In our study, 46.7% of the companions stated that they gave care to their patients outside the hospital. These people have higher ZBI scores and BSI scores than companions just providing care in the hospital. These companions may also be considered home caregivers and may have the same health risks as home caregivers. Healthcare professionals need to monitor the health status of these people more carefully.

It is accepted that educating caregivers or companions about the illness and care process may reduce the anxiety and care burden of caregivers or companions, and may therefore have positive results in family relations. [1,8,41] 

In our study, the companions reported that they were pleased that the physicians provided sufficient explanations about the condition and care of their patients. Getting enough information from the physicians in the hospital and consulting them when making healthcare decisions reduce the concerns about the treatment and prognosis of their patients. For this reason, it is important for healthcare professionals to approach hospitalized patients and their companions in a more empathetic manner, and to take medical decisions in a shared decision-making approach. This attitude will increase the satisfaction of physicians by improving patient outcomes. [42] 

The companions of the hospitalized patients had a mean ZCBS score of 20,2 and a mean BSI score of 34,4. As the care burden of companions increased, the levels of psychological distress also increased. The support of health workers and family members reduced the companions’ care burden and psychological distress. Companions also need more assistance from health care institutions to cope with care burden. Physicians working in the hospital should take into account that companions may be hidden patients and should encourage other family members to provide support to the companions to protect their health.

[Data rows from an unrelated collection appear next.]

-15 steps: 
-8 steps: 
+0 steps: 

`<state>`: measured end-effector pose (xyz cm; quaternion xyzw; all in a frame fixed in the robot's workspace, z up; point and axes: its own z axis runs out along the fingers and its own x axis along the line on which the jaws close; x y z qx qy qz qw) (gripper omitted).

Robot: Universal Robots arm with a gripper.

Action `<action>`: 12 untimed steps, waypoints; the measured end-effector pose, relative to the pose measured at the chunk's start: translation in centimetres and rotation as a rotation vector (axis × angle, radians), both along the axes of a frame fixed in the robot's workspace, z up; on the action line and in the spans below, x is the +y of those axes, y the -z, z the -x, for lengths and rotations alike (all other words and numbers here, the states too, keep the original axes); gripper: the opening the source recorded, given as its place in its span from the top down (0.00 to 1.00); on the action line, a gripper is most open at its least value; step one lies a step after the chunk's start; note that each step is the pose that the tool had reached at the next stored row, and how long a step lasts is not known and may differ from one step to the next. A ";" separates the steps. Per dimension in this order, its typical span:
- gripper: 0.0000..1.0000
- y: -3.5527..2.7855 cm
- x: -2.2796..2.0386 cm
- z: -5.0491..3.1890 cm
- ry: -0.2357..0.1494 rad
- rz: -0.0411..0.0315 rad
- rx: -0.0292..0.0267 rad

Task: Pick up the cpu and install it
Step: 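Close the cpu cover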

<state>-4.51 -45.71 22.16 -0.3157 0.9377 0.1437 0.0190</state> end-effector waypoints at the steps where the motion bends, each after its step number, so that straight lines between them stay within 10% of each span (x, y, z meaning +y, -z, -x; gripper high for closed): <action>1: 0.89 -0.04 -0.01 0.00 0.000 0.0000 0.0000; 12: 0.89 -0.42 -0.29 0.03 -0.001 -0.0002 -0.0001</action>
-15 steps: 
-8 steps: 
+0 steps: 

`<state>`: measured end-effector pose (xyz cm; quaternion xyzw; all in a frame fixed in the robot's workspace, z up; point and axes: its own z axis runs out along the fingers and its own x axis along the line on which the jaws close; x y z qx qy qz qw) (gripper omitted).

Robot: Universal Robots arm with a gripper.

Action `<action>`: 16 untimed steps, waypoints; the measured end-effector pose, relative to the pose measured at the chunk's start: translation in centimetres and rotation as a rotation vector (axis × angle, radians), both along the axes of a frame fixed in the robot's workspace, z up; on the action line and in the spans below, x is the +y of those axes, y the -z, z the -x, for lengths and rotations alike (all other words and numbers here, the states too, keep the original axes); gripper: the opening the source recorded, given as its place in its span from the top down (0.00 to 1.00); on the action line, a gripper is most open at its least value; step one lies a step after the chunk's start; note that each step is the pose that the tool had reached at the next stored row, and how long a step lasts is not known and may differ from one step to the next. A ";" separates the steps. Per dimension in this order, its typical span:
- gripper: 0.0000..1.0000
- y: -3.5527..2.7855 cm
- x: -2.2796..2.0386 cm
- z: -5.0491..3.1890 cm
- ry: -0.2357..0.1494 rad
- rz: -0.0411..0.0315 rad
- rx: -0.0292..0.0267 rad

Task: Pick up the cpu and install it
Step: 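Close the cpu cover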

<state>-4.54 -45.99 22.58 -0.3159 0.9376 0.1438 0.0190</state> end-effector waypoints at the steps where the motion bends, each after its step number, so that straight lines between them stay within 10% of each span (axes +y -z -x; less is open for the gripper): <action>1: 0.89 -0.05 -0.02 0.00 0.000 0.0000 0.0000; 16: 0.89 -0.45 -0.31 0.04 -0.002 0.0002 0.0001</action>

Companions can increase the efficacy of healthcare services by facilitating the communication between patients and healthcare providers. By providing physical and emotional support to the patient, the companion contribute to the recovery of the patient, and shorten the length of stay in the hospital. [2] 

In the last decades, participation of family members in hospital care is encouraged. In order for family members to make the best of their contribution to health care, their health should be protected, their care burden should be reduced and support should be provided. It requires that hospital administrators and ministry of health officials to work together and arrange appropriate and sufficient physical conditions (e.g. spaces for resting and sleeping) for companions within the hospital. 

The limitation of the study and suggestions for future studies 

This study is the first to investigate the health status and care burden of companions. There are some limitations to our study. First, as a cross-sectional study from single center, the findings of this study might be difficult to generalize and no cause-effect relationship could be established because the sample was not clinically and demographically representative of the general population.  Second, this study is based on the subjective assessments of companions. To the best of our knowledge, this is the first study investigating the health status of companions. The companionship in not unique to Turkey as explained above. Multi-center studies with larger samples are needed on companions. Further studies are needed to increase the generalizability of this study’s findings.

Declarations

Ethics approval and consent to participate

The scientific and ethical relevance of this study was approved by the XXX University Faculty of Medicine Clinical Research Ethics Committee dated 20 December 2017 and numbered 747. All researchers have signed the declaration of Helsinki. Written consent was obtained from all participants. Written informed consent was obtained from all companions who agreed to participate in the study.

Consent for publication. Not Applicable

Competing interests: The authors declared no potential conflicts of interest with respect to the research, authorship, and/or publication of this article. 

Funding 

The authors received no financial support for the research, authorship, and/or publication of this article. The research is financed by the authors.